EXERCISE AIM: What is needed is the full listing written out exactly, minus the pictures.
BEGIN
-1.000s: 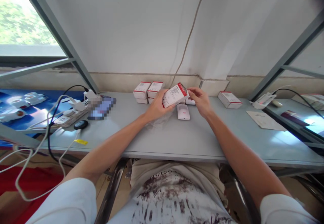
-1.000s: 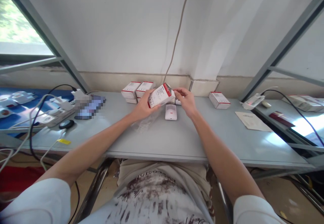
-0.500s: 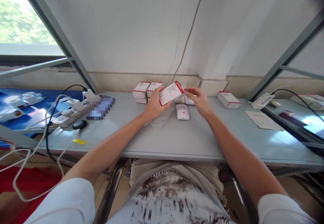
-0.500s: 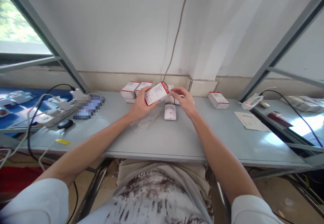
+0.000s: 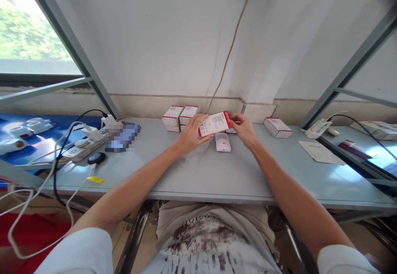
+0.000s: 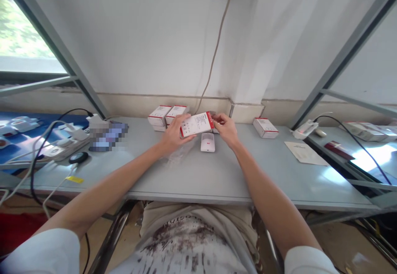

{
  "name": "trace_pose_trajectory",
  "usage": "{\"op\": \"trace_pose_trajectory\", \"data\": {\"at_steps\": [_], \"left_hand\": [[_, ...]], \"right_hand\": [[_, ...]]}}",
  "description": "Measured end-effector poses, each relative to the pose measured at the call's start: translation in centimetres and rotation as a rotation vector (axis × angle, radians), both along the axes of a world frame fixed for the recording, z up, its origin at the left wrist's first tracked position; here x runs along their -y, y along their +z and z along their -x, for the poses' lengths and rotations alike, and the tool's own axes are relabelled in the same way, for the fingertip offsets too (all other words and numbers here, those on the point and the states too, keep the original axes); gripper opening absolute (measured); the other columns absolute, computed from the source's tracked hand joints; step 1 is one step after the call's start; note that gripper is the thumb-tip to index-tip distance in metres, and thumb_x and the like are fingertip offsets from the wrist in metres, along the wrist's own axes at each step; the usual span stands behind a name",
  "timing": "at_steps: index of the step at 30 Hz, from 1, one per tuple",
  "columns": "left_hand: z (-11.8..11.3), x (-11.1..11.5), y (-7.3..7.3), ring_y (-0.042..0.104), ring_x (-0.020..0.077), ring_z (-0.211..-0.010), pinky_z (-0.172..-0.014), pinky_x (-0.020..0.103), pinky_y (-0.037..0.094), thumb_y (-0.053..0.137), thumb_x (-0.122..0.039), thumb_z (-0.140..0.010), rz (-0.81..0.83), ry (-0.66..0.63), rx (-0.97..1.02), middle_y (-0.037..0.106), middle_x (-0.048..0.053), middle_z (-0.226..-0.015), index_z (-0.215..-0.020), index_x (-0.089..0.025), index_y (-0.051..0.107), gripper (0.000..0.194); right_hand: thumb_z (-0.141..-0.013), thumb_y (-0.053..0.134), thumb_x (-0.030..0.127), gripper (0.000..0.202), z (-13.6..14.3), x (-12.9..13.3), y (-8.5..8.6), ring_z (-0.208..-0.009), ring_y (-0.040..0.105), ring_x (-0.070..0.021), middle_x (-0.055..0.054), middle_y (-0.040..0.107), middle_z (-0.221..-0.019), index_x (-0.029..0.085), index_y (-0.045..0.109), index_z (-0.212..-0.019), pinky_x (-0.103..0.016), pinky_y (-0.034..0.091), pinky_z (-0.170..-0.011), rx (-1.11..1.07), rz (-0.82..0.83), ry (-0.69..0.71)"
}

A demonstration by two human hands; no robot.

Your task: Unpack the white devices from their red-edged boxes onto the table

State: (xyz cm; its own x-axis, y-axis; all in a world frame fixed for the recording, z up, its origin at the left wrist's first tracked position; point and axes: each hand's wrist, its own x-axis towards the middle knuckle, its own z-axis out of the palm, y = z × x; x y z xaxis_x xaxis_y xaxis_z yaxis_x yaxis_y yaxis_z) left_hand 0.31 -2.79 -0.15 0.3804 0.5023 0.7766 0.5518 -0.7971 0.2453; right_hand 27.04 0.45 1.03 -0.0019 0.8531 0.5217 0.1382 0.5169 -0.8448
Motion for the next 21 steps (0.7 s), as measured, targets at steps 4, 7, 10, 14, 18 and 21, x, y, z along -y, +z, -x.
{"op": "trace_pose_trajectory", "data": {"at_steps": [4,7,10,14,18,21], "left_hand": [[0.0,-0.1,-0.1,0.056,0.0357,-0.148,-0.121,0.058,0.051,0.079,-0.049,-0.100,-0.030,0.012,-0.001,0.056,0.016,-0.155,-0.163,-0.031,0.039,0.077],[0.1,-0.2,0.0,0.056,0.0348,-0.148,-0.121,0.057,0.052,0.079,-0.047,-0.100,-0.063,0.004,-0.019,0.056,0.016,-0.156,-0.164,-0.032,0.039,0.077],[0.3,-0.5,0.1,0.058,0.0340,-0.146,-0.121,0.056,0.052,0.080,-0.047,-0.100,-0.117,-0.032,-0.040,0.058,0.015,-0.155,-0.164,-0.032,0.040,0.077],[0.5,-0.9,0.2,0.061,0.0334,-0.142,-0.119,0.055,0.054,0.080,-0.048,-0.100,-0.140,-0.026,-0.040,0.062,0.015,-0.151,-0.163,-0.031,0.042,0.075],[0.6,-0.9,0.2,0.061,0.0335,-0.142,-0.117,0.054,0.056,0.078,-0.053,-0.100,-0.124,0.003,-0.005,0.062,0.015,-0.148,-0.160,-0.030,0.044,0.073],[0.7,-0.7,0.3,0.061,0.0340,-0.141,-0.119,0.056,0.054,0.076,-0.056,-0.101,-0.112,0.023,0.014,0.062,0.016,-0.147,-0.157,-0.029,0.046,0.069]], "right_hand": [[-0.085,0.085,0.053,0.030,0.4,0.3,0.2,-0.087,0.066,-0.0176,-0.001,0.077,-0.095,0.026,0.076,-0.095,-0.031,0.056,-0.080,-0.044,-0.004,0.094],[-0.087,0.082,0.052,0.029,0.4,0.1,-0.2,-0.087,0.066,-0.0170,0.000,0.076,-0.094,0.025,0.074,-0.090,-0.031,0.055,-0.080,-0.012,-0.004,0.129],[-0.093,0.076,0.054,0.031,0.0,-0.6,-0.8,-0.080,0.062,-0.0150,0.002,0.070,-0.086,0.025,0.067,-0.087,-0.028,0.053,-0.074,-0.008,0.000,0.078],[-0.089,0.078,0.064,0.042,-0.3,-1.3,-1.2,-0.078,0.062,-0.0153,0.004,0.063,-0.083,0.027,0.059,-0.090,-0.029,0.057,-0.072,-0.180,0.064,-0.040],[-0.085,0.076,0.077,0.053,0.1,-0.9,-0.8,-0.084,0.069,-0.0172,0.002,0.069,-0.092,0.028,0.057,-0.094,-0.031,0.062,-0.072,-0.354,0.214,0.008],[-0.079,0.083,0.078,0.057,0.4,-0.1,-0.3,-0.087,0.072,-0.0176,0.001,0.074,-0.096,0.028,0.065,-0.102,-0.030,0.063,-0.072,-0.305,0.239,0.111]]}}
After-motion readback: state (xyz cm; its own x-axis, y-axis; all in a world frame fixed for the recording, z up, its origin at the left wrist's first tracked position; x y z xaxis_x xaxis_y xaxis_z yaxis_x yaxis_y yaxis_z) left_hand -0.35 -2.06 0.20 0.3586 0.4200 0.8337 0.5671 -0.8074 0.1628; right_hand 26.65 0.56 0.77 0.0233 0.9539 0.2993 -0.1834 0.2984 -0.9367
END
EXERCISE RESULT:
-1.000s: 
-1.000s: 
-0.500s: 
-0.500s: 
+0.000s: 
+0.000s: 

{
  "name": "trace_pose_trajectory",
  "usage": "{\"op\": \"trace_pose_trajectory\", \"data\": {\"at_steps\": [_], \"left_hand\": [[_, ...]], \"right_hand\": [[_, ...]]}}",
  "description": "Measured end-effector poses, each relative to the pose measured at the call's start: translation in centimetres and rotation as a rotation vector (axis × angle, radians), both along the axes of a world frame fixed for the recording, z up, its origin at the left wrist's first tracked position; here x runs along their -y, y along their +z and z along their -x, for the poses' lengths and rotations alike, and the tool's own axes are relabelled in the same way, for the fingertip offsets too (all other words and numbers here, those on the point and the states too, keep the original axes); gripper opening absolute (measured); the other columns absolute, computed from the source's tracked hand joints; step 1 is one step after the call's start; note that gripper is the thumb-tip to index-tip distance in metres, and thumb_x and the like are fingertip offsets from the wrist in metres, along the wrist's own axes at each step; the usual span stands behind a name",
  "timing": "at_steps: index of the step at 30 Hz, from 1, one per tuple",
  "columns": "left_hand: z (-11.8..11.3), x (-11.1..11.5), y (-7.3..7.3), ring_y (-0.042..0.104), ring_x (-0.020..0.077), ring_z (-0.211..-0.010), pinky_z (-0.172..-0.014), pinky_x (-0.020..0.103), pinky_y (-0.037..0.094), thumb_y (-0.053..0.137), thumb_x (-0.122..0.039), thumb_z (-0.140..0.010), rz (-0.81..0.83), ry (-0.66..0.63), rx (-0.97..1.02), middle_y (-0.037..0.106), middle_x (-0.048..0.053), middle_z (-0.226..-0.015), index_z (-0.215..-0.020), index_x (-0.089..0.025), index_y (-0.051..0.107), gripper (0.000..0.194); right_hand: thumb_z (-0.141..-0.013), thumb_y (-0.053..0.134), thumb_x (-0.030..0.127), gripper (0.000..0.202), z (-13.6..14.3), x (-12.9..13.3), y (-8.5..8.6), ring_z (-0.208..-0.009), ring_y (-0.040..0.105), ring_x (-0.070..0.021), middle_x (-0.055..0.054), middle_y (-0.040..0.107), middle_z (-0.221..-0.019), index_x (-0.029..0.085), index_y (-0.045..0.109), index_z (-0.212..-0.019), pinky_x (-0.103..0.016), pinky_y (-0.034..0.091), pinky_z (-0.170..-0.011), rx (-1.11..1.07), rz (-0.82..0.83), ry (-0.69..0.71)"
}

A demonstration by two human hands; no robot.

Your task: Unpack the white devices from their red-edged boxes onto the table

State: (xyz cm; its own x-axis, y-axis; all in a world frame fixed for the recording, z up, its origin at the left wrist's first tracked position; point and axes: each hand's wrist, its own x-axis towards the middle knuckle, its own z-axis out of the palm, y = z × x; x y z xaxis_x xaxis_y xaxis_z yaxis_x yaxis_y yaxis_z) left_hand 0.31 -2.79 -0.15 0.3804 0.5023 0.7766 0.5518 -0.7971 0.2453; right_hand 27.04 0.45 1.03 -0.0019 0.8531 0.5217 0.1382 0.5169 -0.8448
Motion for the next 21 steps (0.7 s), as measured, targets at steps 4, 7, 10, 14, 18 and 21, x, y, z along -y, +z, -x.
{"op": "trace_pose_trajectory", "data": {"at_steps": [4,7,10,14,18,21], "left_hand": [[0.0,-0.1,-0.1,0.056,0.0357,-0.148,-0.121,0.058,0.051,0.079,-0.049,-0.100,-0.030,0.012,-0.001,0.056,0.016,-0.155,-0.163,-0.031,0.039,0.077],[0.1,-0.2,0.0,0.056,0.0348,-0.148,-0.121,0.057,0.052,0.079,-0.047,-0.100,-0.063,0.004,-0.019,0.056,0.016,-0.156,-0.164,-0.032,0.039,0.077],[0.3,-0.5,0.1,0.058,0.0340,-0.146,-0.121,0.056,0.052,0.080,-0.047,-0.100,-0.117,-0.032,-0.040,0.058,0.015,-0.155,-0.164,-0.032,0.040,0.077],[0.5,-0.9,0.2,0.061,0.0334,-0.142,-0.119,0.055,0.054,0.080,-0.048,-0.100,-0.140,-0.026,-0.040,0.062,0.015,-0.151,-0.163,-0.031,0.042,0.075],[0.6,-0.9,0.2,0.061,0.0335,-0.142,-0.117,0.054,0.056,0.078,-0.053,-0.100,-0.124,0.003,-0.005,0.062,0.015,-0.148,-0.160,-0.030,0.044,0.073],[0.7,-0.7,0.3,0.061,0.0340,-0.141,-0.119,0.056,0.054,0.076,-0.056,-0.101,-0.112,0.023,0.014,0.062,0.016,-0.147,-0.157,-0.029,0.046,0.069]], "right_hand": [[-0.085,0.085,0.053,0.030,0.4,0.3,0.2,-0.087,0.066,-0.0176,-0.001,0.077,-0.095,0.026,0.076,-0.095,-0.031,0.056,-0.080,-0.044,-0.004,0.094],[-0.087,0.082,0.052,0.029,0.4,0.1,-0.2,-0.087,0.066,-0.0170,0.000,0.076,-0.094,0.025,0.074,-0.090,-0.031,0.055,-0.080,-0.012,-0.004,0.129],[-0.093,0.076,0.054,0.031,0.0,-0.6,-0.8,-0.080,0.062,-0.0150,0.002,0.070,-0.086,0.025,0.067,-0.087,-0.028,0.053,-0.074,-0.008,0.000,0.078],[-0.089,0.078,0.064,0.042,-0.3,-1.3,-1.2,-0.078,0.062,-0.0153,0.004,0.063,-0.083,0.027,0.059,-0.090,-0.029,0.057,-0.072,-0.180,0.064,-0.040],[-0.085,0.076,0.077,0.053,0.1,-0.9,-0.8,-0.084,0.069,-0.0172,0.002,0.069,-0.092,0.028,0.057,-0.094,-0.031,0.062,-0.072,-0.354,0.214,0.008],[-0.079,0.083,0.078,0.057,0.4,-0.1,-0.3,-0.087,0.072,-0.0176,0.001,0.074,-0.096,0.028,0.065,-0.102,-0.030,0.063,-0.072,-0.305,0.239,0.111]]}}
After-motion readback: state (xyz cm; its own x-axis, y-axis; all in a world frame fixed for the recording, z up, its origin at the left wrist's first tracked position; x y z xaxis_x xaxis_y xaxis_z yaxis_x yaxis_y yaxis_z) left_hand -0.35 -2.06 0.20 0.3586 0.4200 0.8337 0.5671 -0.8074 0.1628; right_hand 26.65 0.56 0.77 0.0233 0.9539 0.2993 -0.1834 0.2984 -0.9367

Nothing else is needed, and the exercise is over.